Le piège anxieux-évitant : quand l’un poursuit et l’autre recule
De l’extérieur, cela ressemble à un simple décalage : l’un a besoin de plus, l’autre de plus d’espace, donc « ils ne sont pas compatibles ». Mais la recherche sur l’attachement décrit quelque chose de plus précis et de bien plus réparable que l’incompatibilité : une boucle qui s’auto-entretient entre deux systèmes différents de régulation de la proximité, souvent appelée schéma demande-retrait lorsqu’elle apparaît dans le conflit.
Comment tourne la boucle
Un partenaire à l’attachement anxieux, sentant la distance, va vers le lien : il pose des questions, cherche à être rassuré, veut en parler tout de suite. Un partenaire à l’attachement évitant, sentant la pression, va vers l’espace : il a besoin d’être seul, change de sujet, prend du recul physiquement. Chaque réaction est raisonnable de l’intérieur du système de chacun. Le problème, c’est son effet sur l’autre : la poursuite censée restaurer la proximité se lit comme une pression pour l’évitant, qui recule davantage — ce qui se lit comme une confirmation d’abandon pour l’anxieux, qui poursuit plus fort.
Aucun des deux ne le fait exprès, et prise isolément aucune réaction n’est « mauvaise ». C’est l’interaction entre les deux systèmes qui entretient le cycle, souvent pendant des années, sans qu’aucun des deux comprenne vraiment pourquoi la même dispute revient.

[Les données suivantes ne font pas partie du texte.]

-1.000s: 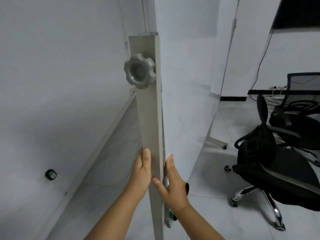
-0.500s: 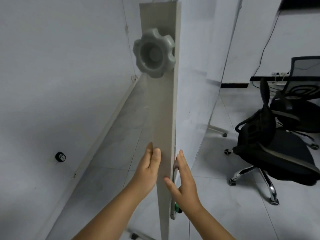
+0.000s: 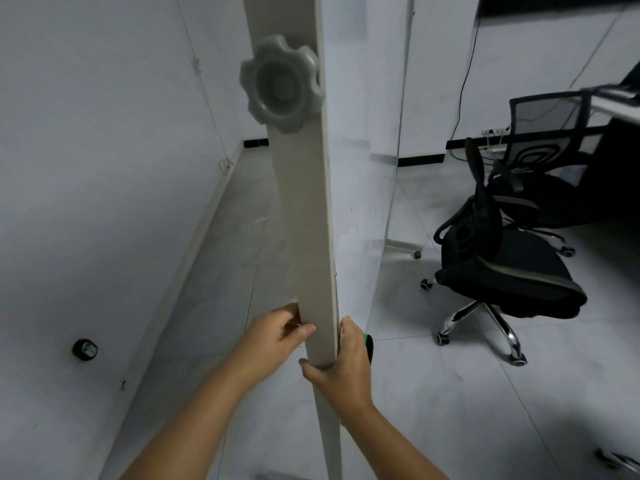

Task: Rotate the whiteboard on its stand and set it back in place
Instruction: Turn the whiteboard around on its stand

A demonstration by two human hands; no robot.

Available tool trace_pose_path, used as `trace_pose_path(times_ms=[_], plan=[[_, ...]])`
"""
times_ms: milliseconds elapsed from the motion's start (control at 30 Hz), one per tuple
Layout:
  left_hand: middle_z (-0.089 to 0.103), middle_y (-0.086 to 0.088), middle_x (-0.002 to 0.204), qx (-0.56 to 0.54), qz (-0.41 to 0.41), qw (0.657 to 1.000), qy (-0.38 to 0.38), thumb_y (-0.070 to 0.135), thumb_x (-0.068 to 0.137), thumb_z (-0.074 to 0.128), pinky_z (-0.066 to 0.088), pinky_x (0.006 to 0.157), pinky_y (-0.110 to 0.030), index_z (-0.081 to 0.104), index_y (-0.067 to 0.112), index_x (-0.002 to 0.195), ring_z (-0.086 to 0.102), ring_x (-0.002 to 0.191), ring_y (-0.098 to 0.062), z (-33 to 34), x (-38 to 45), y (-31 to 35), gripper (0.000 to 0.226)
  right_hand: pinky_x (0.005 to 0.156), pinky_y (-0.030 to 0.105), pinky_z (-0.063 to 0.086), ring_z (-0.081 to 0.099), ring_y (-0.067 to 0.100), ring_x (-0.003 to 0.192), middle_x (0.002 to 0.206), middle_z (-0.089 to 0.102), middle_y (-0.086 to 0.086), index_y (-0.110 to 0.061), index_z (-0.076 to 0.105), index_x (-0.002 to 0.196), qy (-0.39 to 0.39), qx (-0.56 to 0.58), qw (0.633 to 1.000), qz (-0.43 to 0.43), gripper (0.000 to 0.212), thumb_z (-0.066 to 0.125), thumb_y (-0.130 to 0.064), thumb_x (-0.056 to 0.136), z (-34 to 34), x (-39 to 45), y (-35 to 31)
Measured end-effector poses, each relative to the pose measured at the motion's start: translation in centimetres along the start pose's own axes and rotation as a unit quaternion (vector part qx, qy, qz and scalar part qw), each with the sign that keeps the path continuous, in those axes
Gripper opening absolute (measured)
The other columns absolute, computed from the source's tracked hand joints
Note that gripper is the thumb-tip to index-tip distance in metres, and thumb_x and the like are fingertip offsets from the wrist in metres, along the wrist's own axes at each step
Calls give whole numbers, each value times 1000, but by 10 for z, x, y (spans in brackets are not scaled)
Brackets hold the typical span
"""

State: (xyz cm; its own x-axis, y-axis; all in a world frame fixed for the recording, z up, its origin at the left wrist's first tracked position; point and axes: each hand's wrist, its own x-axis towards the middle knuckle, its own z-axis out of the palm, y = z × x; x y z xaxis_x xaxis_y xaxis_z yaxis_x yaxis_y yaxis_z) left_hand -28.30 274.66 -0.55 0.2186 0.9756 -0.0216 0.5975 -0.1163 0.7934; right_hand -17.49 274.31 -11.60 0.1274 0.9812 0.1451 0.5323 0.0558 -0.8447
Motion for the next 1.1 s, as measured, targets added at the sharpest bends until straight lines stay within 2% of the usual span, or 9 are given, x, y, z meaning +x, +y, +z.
trace_pose_path(times_ms=[67, 167, 267, 367, 500, 600, 833, 1033, 1100], plan=[[57, 12, 87, -10, -3, 1000, -5, 13, 84, 52, 48, 80, -23, 57, 17, 101, 57, 81, -8, 0, 6, -1, 18, 79, 35, 54, 48, 20, 99, 112, 52, 11, -6, 41, 117, -3, 0, 1000, 0, 75, 80, -30, 57, 0, 5, 2], [54, 17, 79, 14, 9, 1000, 4, 14, 85, 51, 49, 82, -31, 50, 33, 83, 57, 78, -6, 1, 14, -4, 19, 83, 31, 52, 44, 15, 100, 118, 47, 8, -8, 35, 123, 4, -7, 1000, -19, 80, 79, -29, 59, 2, 16, 3], [59, 9, 85, 23, 5, 999, 34, 16, 84, 52, 52, 83, -34, 54, 20, 94, 61, 87, -16, 1, 16, -8, 11, 86, 27, 50, 39, 10, 98, 121, 42, 4, -12, 31, 126, -10, -22, 999, -35, 83, 78, -33, 61, 5, 24, 2], [63, -5, 99, 37, -5, 998, 42, 18, 84, 52, 53, 86, -40, 53, 9, 103, 61, 94, -21, -2, 16, -12, 21, 79, 26, 51, 38, 9, 94, 118, 45, 8, -11, 35, 123, -6, -28, 998, -55, 83, 77, -39, 56, 10, 26, 0], [61, -3, 96, 40, -12, 998, 53, 16, 84, 52, 53, 85, -41, 52, 8, 103, 62, 95, -23, -2, 11, -14, 21, 71, 32, 56, 50, 21, 94, 112, 50, 14, -19, 30, 115, 17, -26, 997, -75, 80, 68, -45, 50, 15, 21, 3], [62, -3, 95, 30, -16, 998, 61, 14, 83, 54, 53, 84, -42, 53, 7, 101, 62, 95, -24, 2, 1, -12, 19, 68, 28, 53, 48, 18, 92, 109, 50, 15, -20, 29, 112, 23, -23, 996, -86, 78, 64, -49, 49, 11, 12, 3], [65, -6, 95, 32, 9, 998, 50, 15, 82, 55, 53, 80, -39, 55, 10, 100, 63, 90, -22, 18, -29, -4, 18, 73, 36, 55, 52, 26, 100, 116, 47, 15, -23, 26, 116, 4, -22, 997, -69, 82, 54, -54, 46, -10, -25, 8], [61, 8, 83, 25, 19, 997, 63, 15, 82, 56, 51, 71, -29, 54, 25, 89, 61, 83, -14, 30, -60, 1, 12, 69, 29, 51, 41, 11, 98, 113, 49, 12, -2, 40, 120, -12, -30, 998, -62, 90, 52, -53, 47, -25, -54, 2], [59, 11, 83, 29, 10, 997, 69, 16, 82, 55, 51, 72, -30, 54, 20, 93, 60, 82, -12, 35, -72, 5, 12, 67, 29, 52, 43, 12, 95, 110, 51, 13, -2, 42, 118, -21, -33, 998, -58, 88, 52, -52, 48, -31, -66, 0]])
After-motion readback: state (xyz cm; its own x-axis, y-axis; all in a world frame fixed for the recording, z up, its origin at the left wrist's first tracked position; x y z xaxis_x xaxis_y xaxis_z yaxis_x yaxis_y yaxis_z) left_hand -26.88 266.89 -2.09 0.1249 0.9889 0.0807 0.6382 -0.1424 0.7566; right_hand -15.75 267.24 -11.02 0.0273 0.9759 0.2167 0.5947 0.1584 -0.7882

Pourquoi ces duos se forment si souvent
Ce n’est pas un hasard. Les partenaires anxieux et évitants se trouvent fréquemment, et les chercheurs avancent plusieurs explications — dont le fait que l’intensité de la poursuite anxieuse se lit d’abord comme de la passion, tandis que l’indépendance de l’évitant se lit d’abord comme de l’assurance, avant que le schéma sous-jacent ne devienne visible.

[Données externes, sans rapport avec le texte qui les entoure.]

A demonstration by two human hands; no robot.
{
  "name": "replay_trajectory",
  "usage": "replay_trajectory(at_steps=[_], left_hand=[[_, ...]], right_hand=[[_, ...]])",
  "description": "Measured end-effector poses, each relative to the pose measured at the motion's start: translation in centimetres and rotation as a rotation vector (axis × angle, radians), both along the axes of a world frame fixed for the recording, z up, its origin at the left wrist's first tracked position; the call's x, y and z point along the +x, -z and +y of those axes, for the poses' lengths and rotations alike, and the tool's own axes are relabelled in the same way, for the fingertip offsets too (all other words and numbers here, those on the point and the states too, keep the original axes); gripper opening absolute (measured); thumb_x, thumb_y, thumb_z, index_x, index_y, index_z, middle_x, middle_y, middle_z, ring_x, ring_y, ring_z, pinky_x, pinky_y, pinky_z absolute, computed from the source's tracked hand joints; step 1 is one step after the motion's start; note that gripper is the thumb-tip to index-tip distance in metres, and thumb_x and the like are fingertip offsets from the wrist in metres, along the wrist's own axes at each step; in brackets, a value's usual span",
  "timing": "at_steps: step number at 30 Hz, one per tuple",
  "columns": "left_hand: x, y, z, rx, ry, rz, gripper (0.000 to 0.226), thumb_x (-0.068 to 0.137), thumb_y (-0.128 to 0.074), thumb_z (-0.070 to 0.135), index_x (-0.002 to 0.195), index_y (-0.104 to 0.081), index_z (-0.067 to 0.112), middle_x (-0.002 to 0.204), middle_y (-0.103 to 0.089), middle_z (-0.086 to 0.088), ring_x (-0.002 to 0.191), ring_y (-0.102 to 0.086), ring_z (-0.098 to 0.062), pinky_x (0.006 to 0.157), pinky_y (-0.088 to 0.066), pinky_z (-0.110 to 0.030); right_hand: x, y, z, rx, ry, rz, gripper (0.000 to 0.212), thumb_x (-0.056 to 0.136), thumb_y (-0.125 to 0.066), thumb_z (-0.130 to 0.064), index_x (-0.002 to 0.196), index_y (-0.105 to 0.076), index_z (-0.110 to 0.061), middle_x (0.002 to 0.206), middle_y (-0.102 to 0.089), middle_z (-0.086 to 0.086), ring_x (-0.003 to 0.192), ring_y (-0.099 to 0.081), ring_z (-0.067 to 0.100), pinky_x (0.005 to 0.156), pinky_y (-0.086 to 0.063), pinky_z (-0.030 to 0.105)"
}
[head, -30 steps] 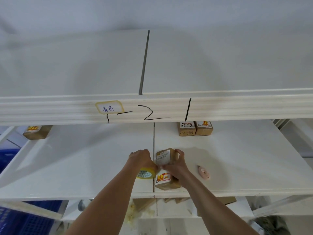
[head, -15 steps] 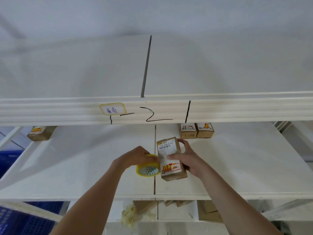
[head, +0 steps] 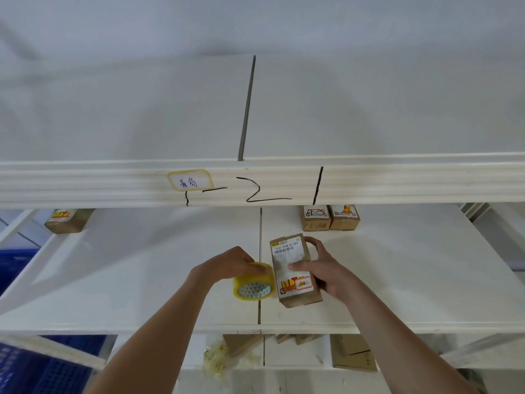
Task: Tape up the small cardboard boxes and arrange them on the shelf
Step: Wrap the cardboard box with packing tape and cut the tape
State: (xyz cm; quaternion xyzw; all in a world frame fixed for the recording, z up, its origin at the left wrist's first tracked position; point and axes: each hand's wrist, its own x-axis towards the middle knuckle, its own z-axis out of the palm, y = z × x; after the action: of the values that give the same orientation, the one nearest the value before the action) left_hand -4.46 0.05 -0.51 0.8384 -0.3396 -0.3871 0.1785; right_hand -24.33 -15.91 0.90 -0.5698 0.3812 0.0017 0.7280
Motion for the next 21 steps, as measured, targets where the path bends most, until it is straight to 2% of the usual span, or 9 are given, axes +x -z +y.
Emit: replay_trajectory(at_steps=[3,5,8,12,21], left_hand=[[0.5,0.3,0.1,0.05,0.016,-0.088,0.049,0.074,-0.071,0.072,0.078,-0.07,0.023,0.081,-0.071,0.003,0.08,-0.071,-0.014,0.072,-0.056,-0.026],[0.4,0.6,0.3,0.058,0.009,-0.092,0.051,0.072,-0.07,0.076,0.075,-0.067,0.025,0.079,-0.069,0.005,0.077,-0.07,-0.012,0.066,-0.054,-0.022],[0.4,0.8,0.0,0.02,-0.007,-0.042,0.053,0.071,-0.071,0.077,0.073,-0.067,0.024,0.074,-0.068,0.006,0.072,-0.069,-0.01,0.064,-0.051,-0.021],[0.3,0.6,-0.4,0.038,0.021,-0.05,0.054,0.072,-0.069,0.078,0.073,-0.066,0.024,0.076,-0.067,0.005,0.075,-0.069,-0.012,0.069,-0.053,-0.023],[-0.3,0.2,-0.7,0.009,0.052,-0.03,0.053,0.074,-0.065,0.08,0.075,-0.068,0.027,0.076,-0.071,0.01,0.074,-0.071,-0.01,0.064,-0.051,-0.02]], right_hand=[[-0.1,0.0,-0.4,0.03,0.016,-0.035,0.089,0.071,-0.088,0.002,0.133,-0.043,-0.045,0.113,-0.074,0.012,0.088,-0.077,0.033,0.067,-0.062,0.041],[-0.1,-0.1,-0.6,0.033,0.01,-0.053,0.088,0.071,-0.087,0.002,0.131,-0.045,-0.047,0.112,-0.075,0.012,0.089,-0.077,0.034,0.066,-0.062,0.04],[-0.3,0.2,-0.9,0.086,0.023,-0.081,0.086,0.072,-0.086,0.002,0.128,-0.047,-0.051,0.107,-0.077,0.011,0.093,-0.076,0.036,0.068,-0.062,0.042],[-0.5,0.9,-0.6,0.184,0.034,-0.126,0.087,0.07,-0.087,0.0,0.128,-0.049,-0.051,0.109,-0.076,0.014,0.098,-0.074,0.039,0.069,-0.062,0.045],[-0.3,2.8,1.4,0.415,0.141,-0.224,0.068,0.076,-0.08,-0.007,0.134,-0.056,-0.032,0.122,-0.072,0.016,0.109,-0.07,0.041,0.076,-0.061,0.051]])
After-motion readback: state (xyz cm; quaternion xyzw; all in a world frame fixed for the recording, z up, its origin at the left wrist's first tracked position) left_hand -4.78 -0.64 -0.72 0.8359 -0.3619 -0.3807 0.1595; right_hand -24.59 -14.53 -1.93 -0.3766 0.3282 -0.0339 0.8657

Ce qui interrompt vraiment le cycle
La prévisibilité aide plus que n’importe quelle « bonne » phrase sur le moment. Des points convenus à l’avance — un moment fixé, plutôt qu’une embuscade quand l’anxiété monte — rassurent l’anxieux sans l’obliger à poursuivre, et laissent de l’espace à l’évitant sans que cela sonne comme un abandon. Nommer le schéma à voix haute, comme un « truc qu’on fait » à deux plutôt que la faute de l’un, fait aussi baisser la température : cela transforme « tu es trop demandeur » / « tu es trop froid » en « on fait ce truc, repérons-le plus tôt la prochaine fois ».